- **EXERCISE DESCRIPTION**
For every line below that includes the word "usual", add one; report the final number and nothing else.

- **DATA PROVIDED**
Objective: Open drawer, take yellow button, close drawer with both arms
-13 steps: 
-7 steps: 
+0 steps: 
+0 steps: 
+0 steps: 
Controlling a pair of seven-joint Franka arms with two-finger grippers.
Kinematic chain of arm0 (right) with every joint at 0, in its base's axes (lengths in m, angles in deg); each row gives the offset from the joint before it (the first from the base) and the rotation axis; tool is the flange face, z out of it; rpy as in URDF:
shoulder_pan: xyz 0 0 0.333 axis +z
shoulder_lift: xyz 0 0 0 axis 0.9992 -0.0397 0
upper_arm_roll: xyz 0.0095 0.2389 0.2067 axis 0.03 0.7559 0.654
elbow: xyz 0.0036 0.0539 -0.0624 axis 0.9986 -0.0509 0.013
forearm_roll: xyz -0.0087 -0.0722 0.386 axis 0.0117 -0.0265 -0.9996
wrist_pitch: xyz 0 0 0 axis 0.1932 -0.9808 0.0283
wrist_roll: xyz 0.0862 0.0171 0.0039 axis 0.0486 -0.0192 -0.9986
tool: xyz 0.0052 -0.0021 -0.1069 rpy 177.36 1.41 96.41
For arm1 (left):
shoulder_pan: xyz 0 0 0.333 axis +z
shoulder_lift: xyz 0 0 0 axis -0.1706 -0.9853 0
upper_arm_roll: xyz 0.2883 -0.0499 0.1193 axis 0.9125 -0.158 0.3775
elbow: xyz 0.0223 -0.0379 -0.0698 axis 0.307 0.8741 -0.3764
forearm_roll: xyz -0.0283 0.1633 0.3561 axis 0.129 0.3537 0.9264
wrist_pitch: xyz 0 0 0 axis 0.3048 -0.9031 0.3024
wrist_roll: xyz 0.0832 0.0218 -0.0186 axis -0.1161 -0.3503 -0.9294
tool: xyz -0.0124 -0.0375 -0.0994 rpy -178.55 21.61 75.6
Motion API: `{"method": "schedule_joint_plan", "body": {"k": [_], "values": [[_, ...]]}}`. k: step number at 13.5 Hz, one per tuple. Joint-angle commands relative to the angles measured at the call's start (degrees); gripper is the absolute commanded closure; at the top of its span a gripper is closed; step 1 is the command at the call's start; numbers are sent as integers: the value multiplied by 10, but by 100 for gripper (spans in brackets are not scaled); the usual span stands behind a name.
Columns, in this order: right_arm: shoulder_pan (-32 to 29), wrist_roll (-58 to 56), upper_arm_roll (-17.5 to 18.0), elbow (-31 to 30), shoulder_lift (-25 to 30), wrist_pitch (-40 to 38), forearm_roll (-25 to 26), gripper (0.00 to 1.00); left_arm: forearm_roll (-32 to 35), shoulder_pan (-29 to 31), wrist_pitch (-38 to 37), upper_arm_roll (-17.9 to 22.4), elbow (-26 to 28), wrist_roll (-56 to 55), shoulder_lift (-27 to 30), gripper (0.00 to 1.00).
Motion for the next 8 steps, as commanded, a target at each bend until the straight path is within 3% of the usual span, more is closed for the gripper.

- **SOLUTION**
2